La Terrasse

"La culture est une résistance à la distraction" Pasolini

Théâtre - Entretien

Omar Porras

Omar Porras - Critique sortie Théâtre
Légende : Omar Porras

Publié le 10 janvier 2012 - N° 194

La troublante difficulté de grandir

Le metteur en scène Omar Porras adapte L’Éveil du printemps de Wedekind avec Marco Sabbatini. Soit la fougue de la jeunesse aux prises avec l’impossibilité d’éterniser l’enfance. Rage et vitalité.

L’Éveil du printemps traite des troubles des jeunes gens dans le passage à l’âge adulte.
Omar Porras : J’ai découvert la pièce de Wedekind dans les années quatre-vingt-dix. La force de l’écriture et le contenu de l’histoire m’ont impressionné. Je n’étais pas prêt pour monter cette œuvre, mais elle m’a marqué. Puis, avec l’équipe de comédiens des Fourberies de Scapin, j’ai senti une même fragilité de jeunesse chez des acteurs en situation d’apprentissage dans le monde professionnel. J’ai découvert que cet adulte que nous croyons être ne l’est pas forcément : il y a un enfant perdu en nous qui ne cesse d’inquiéter. Nous avons tous une blessure ou une petite cicatrice qui ne s’est pas fermée. Nous passons par une frontière dangereuse que certains arrivent à éviter, d’autres pas, que d’autres encore traversent tragiquement. L’Éveil du printemps n’évoque pas que les ados mais aussi les enfants que nous sommes, porteurs de problèmes non réglés. La série de jeux de miroirs est fascinante.
 
« L’art tend la main à l’être humain, comme une alternative. »
 
La question est donc de faire apparaître l’enfant qui est en chacun…
O. P. : Comment faire jouer cet enfant, ne pas prétendre lui ressembler mais « être » cet enfant ? L’Éveil du printemps suscite le théâtre dans le théâtre. Qui joue l’adulte joue aussi l’enfant, et qui joue l’adulte en étant l’enfant porte un masque. Wedekind dédie la pièce à l’Homme masqué, celui qui vient sauver de la mort le jeune héros Melchior, en lui tendant la main. Cet Homme masqué est un hommage au théâtre. L’art tend la main à l’être humain, comme une alternative, une issue possible à cette jeunesse blessée qui s’interroge, heurtée non par les réponses qu’on lui donne mais par les silences, les tabous, la morale.
 
L’Éveil du printemps raconte la naissance trouble de l’être humain.
O. P. : L’être découvre comment il fleurit, et ce printemps de questions révèle la violence de la nature qui le bouleverse. La beauté de cet éveil est étouffée par un nuage de mensonges et de morale propre à la nature même de l’homme. Wedekind dénonce cette peur, cette prudence abusive qui veut cacher la nature de l’être, lui proposant plusieurs issues, la plus violente étant le suicide. La voie de Melchior ne se laisse pas entraîner par la mort. Le public jeune capte de manière intuitive ces troubles universels. La morale empêche de voir la violence de la vague de douleurs, suicide, avortement, parents qui battent leur enfant…
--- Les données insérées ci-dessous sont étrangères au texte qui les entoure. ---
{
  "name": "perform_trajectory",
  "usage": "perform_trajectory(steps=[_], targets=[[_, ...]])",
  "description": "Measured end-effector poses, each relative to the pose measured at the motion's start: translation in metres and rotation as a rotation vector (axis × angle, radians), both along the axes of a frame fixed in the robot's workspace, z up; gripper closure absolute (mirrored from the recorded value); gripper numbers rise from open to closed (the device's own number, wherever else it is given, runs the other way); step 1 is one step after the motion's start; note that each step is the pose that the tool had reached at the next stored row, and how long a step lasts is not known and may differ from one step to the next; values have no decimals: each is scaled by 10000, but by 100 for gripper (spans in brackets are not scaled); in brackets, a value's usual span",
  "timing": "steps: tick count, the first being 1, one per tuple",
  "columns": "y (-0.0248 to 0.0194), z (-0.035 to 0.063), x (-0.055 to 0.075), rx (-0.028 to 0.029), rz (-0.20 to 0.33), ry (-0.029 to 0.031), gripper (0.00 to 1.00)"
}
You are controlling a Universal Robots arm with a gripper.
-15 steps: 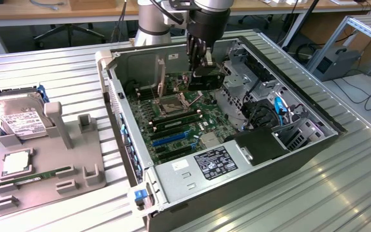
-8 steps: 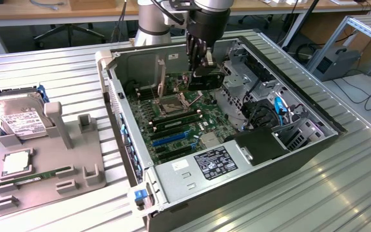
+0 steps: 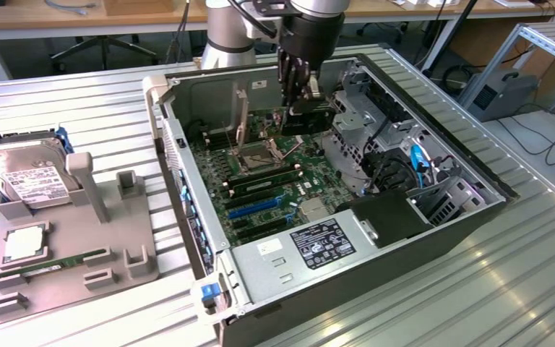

Quel a été votre travail de mise en scène ?
O. P. : Le texte de Wedekind est poétique. L’écriture scénique est advenue au cours des répétitions, permettant de déceler des liens secrets entre les scènes. C’est un conte onirique qui n’atteint pas immédiatement la réalité mais passe par des travaux d’improvisations – la solitude, la peur, la pudeur, les bacs à sable, le rêve, le cauchemar, la frustration : la construction d’un terrain de jeux pour la pièce. Les murs de l’école et de la maison ont été cassés, ils laissent un espace ouvert au conte. La pièce ne traite pas de la mélancolie de l’enfance, mais de la cruauté et de la tendresse de la vie, de ses capacités de construction. Le printemps de l’existence est fait de cette matière invisible et brumeuse, comme la musique.
 
Propos recueillis par Véronique Hotte


L’Éveil du printemps, de Frank Wedekind ; traduction de Marco Sabbatini, mise en scène d’Omar Porras. Du 11 au 28 janvier 2012. Mercredi et jeudi 19h30, mardi, vendredi et samedi 20h30, dimanche 16h. Théâtre 71, 3 place du 11 novembre, 92240 Malakoff. Tél : 01 55 48 91 00.